When the chamber is opened, the king and prelate find themselves in a vast marble hall, with two giant bronze statues standing on either side. The left-hand giant carries a scythe and an hourglass, and the right-hand giant carries a mace. The hourglass runs out almost immediately after their entrance, and the other giant turns and demolishes the far wall with his mace, revealing a magic panorama.

The panorama depicts various phases in the future of Spain: first, the conquest by the Moors; second, the Spanish Inquisition; third, the conquest by Napoleon I of France, and the arrival of British forces to liberate the country. Such sweep fits with Scott's political agenda.

==Editions==
The Vision of Don Roderick was published on 2 July 1811 in Edinburgh by John Ballantyne and Co., and later in the month in London by Longman, Hurst, Rees, Orme, and Brown. The price was 15s (75p). A second edition with the same date was published on 1 January 1812 in Edinburgh, and two further editions appeared in 1815 and 1821.

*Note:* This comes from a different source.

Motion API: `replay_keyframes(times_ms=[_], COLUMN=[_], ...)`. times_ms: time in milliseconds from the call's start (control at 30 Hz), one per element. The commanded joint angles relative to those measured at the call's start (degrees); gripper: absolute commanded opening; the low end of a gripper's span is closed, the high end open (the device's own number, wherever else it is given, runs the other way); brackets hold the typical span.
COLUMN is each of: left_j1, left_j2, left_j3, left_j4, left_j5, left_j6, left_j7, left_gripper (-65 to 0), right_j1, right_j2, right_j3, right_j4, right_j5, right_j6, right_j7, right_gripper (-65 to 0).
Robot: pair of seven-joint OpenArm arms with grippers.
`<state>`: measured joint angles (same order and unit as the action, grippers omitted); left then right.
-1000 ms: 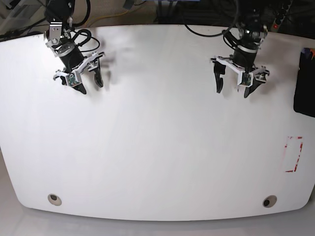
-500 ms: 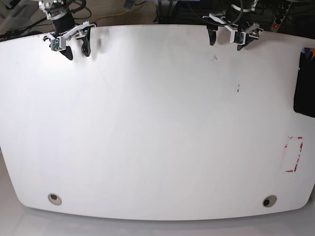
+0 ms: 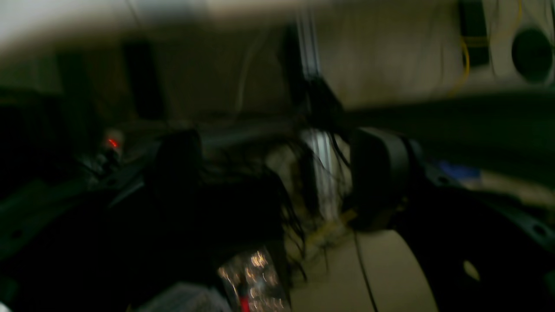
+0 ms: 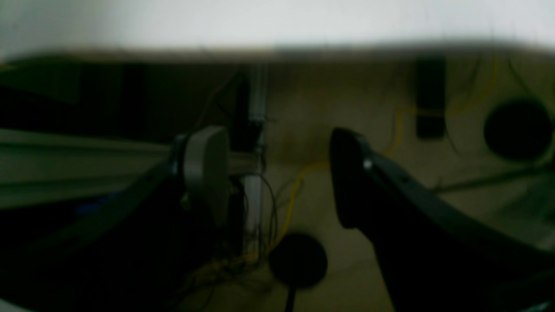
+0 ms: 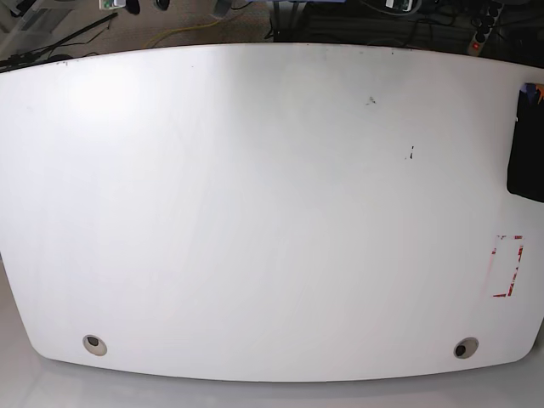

A critical edition is due to appear in Volume 5 of The Edinburgh Edition of Walter Scott's Poetry published by Edinburgh University Press.

==Reception==
Don Roderick was generally reckoned greatly inferior to its predecessors by most reviewers. Francis Jeffrey in The Edinburgh Review is typical with his verdict that Scott 'has fewer new images than in his other poetry,—his tone is less natural and varied,—and he moves, upon the whole, with a slower and more laborious pace'. The general conception of the poem was regarded as unfortunate, though there was some praise for Scott's aim to produce an elevated national work.